However, this is not true of all civil cases. Perram J recently remarked that although conducting a virtual trial is unsatisfactory, “these are not ordinary circumstances …[and] we must do our best to make this trial work. If it becomes unworkable then it can be adjourned, but we must at least try”.[44] 

So, where possible, the show must go on. As Perram J again observed, this approach is consistent with the overarching purpose of the Federal Court Act, that is, to facilitate the just resolution of disputes as quickly, inexpensively and efficiently as possible.[45] As foreshadowed above, similar considerations plainly apply to State civil courts.[46]

Despite the majority of cases proceeding by way of virtual hearing, no uniform approach has yet been adopted to safeguard open justice. On 8 May 2020, the NSW Chief Justice endorsed a Protocol for Remote Hearings (Protocol) proposed by the NSW Bar Association.
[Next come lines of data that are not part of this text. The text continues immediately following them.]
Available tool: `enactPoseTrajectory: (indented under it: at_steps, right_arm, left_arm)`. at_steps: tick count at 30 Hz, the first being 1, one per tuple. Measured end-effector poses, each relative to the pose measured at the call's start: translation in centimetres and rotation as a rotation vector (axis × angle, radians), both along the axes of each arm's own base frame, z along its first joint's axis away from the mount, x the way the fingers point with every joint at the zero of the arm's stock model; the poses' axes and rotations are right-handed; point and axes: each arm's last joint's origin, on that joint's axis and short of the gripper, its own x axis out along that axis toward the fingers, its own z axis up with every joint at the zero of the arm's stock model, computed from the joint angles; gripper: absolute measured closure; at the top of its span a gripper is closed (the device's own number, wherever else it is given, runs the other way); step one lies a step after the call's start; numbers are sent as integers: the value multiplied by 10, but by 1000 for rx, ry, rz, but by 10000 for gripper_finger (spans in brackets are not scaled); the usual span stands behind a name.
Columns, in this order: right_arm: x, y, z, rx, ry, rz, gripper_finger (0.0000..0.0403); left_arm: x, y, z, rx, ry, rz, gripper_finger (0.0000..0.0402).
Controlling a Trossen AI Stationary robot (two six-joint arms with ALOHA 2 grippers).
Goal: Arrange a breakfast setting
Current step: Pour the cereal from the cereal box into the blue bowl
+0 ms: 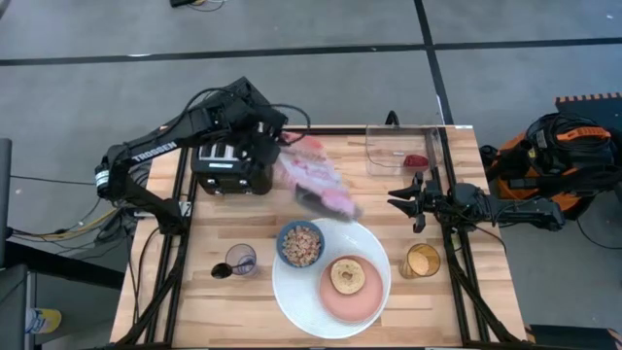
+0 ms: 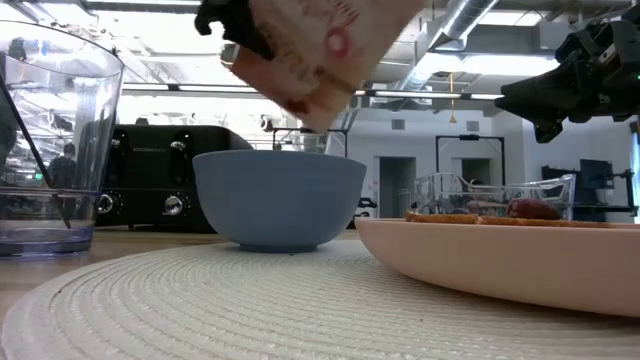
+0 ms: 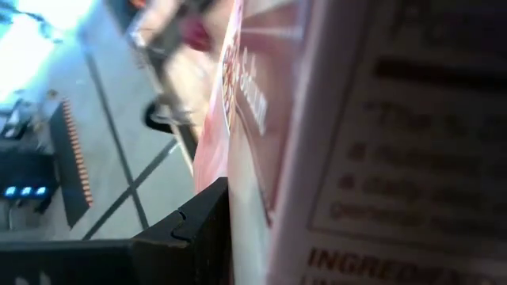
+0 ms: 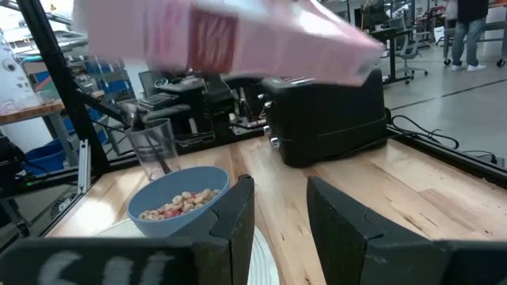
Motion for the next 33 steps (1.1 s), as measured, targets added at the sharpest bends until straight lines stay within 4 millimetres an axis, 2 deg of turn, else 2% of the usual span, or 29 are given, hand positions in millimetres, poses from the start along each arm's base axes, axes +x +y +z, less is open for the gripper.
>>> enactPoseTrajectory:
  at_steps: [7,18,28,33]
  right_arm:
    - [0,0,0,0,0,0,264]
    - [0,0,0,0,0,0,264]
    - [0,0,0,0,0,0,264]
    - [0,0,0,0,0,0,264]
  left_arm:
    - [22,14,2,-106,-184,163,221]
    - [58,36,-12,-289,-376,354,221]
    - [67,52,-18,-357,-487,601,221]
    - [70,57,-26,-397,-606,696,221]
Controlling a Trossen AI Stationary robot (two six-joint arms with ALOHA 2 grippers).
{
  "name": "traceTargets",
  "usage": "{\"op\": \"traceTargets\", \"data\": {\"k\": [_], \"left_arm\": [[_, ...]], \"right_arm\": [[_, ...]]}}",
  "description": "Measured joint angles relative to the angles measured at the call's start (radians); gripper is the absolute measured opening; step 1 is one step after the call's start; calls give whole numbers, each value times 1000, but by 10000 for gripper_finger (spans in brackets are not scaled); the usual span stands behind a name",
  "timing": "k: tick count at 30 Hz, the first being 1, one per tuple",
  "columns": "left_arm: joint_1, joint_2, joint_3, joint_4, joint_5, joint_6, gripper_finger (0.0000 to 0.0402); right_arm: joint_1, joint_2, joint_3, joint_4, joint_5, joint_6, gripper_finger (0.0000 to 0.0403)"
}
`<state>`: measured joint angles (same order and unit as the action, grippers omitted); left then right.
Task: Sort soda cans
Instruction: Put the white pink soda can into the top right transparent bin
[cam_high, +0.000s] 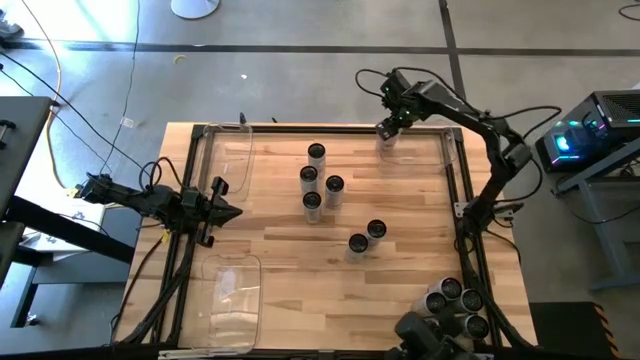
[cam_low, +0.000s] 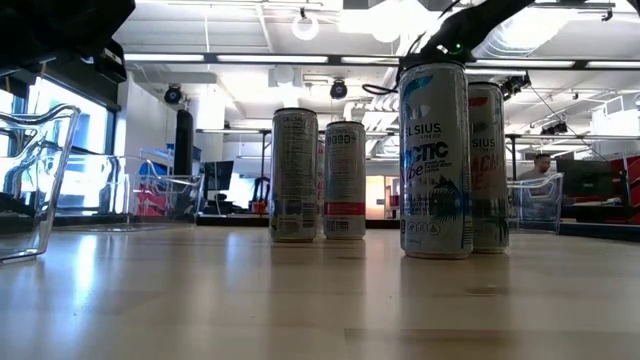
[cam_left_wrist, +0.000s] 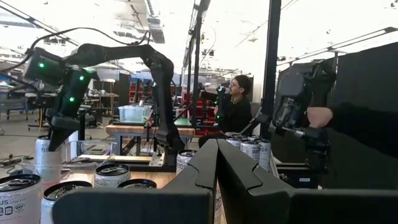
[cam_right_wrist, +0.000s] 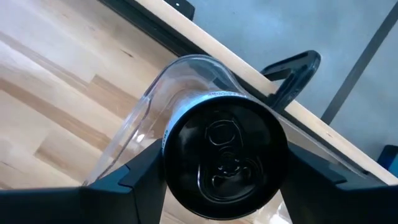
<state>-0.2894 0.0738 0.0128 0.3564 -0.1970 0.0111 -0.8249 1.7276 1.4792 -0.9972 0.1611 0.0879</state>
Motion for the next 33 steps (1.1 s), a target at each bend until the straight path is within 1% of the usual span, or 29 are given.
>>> {"op": "traceTargets", "data": {"k": [6,8,10,12,14,19,23,25,28,31,33], "left_arm": [[0,0,0,0,0,0,0],[0,0,0,0,0,0,0],[0,0,0,0,0,0,0],[0,0,0,0,0,0,0],[0,0,0,0,0,0,0],[0,0,0,-1,0,-8,0],[0,0,0,-2,0,-8,0],[0,0,0,-3,0,-8,0],[0,0,0,-5,3,-8,0],[0,0,0,-18,3,-9,0],[0,0,0,-23,3,-11,0]], "right_arm": [[0,10,1,17,-7,-1,236],[0,10,1,17,-9,1,254],[0,12,1,22,-10,1,284],[0,16,5,-12,-19,1,309],[3,12,20,-33,-20,5,322],[27,-60,45,-48,-14,8,328],[63,-166,44,-68,-4,31,330],[103,-227,33,-86,23,46,330],[212,-331,-11,-91,49,71,331],[373,-451,-101,-63,50,103,331],[506,-531,-199,-6,51,142,332]]}}
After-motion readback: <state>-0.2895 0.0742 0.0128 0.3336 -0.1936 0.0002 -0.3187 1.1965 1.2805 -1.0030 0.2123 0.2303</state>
In so far as it concerns open justice, the Protocol relevantly states (at [17]) that, where appropriate, steps may be taken to permit members of the public and the media to attend remote hearings. It further noted that if this cannot occur, “it may constitute a powerful consideration weighing against the remote hearing proceeding”. With respect, so much should be commended. The Protocol then goes onto consider (at [18]) that:

“However, there may be circumstances where the interests of justice favour limiting remote non-party attendance if there are capability or capacity issues in relation to the technology - particularly in criminal matters where the accused is in custody. This may mean that no, or limited, access is available for those not directly concerned in the litigation, for example, one member of the media nominated to act as the 'in court' hub for others and similarly for family members or support persons.”

This is problematic for a number of reasons and should be treated with caution. Nominating a member of the media to act as an ‘in court hub’ for others may be easier said than done. Differences between journalistic mediums (television, radio and digital for example) are not insignificant in this context. Likewise, journalistic style, availability of court reporters and resourcing, amongst other commercial decisions, are all factors (albeit perhaps not insurmountable) that may militate against such a consideration. However, more fundamentally, as Lord Hoffmann carefully (if not somewhat satirically) observed, the law reports are filled with impressive and emphatic statements about freedom of speech and the press, but they are often followed by a troubling paragraph that begins with “nevertheless” (or, here, “[h]owever”). But open justice and freedom of speech are freedoms which are restricted only by clearly defined exceptions laid down in common law or statute: not what judges (or anyone else) think is responsible or sensible.[47] 

As the practice of Australian courts during the pandemic has plainly shown, technology can be used to protect open justice where physical attendance is justifiably restricted.

Journalists’ experience: any cause for concern?

What impact are these restrictions and new measures, such as remote access to hearings, having on open justice and journalist access to court hearings? Is the public interest in open justice being adequately upheld? In what ways might open justice benefit from, or be facilitated by, this new environment?

To answer these questions, we made a number of enquiries with media entities and journalists at the coal face.

On the whole, court reporters expressed admiration for the way Australian courts have confronted such unprecedented circumstances. Experienced court reporter, Michaela Whitbourn (Sydney Morning Herald), emphatically praised both the Federal and NSW Supreme Courts:

“… the [Federal] court was really helpful. Have also watched Supreme Court hearings on YouTube. The courts are working hard to keep justice open. Glitches sometimes but I applaud them”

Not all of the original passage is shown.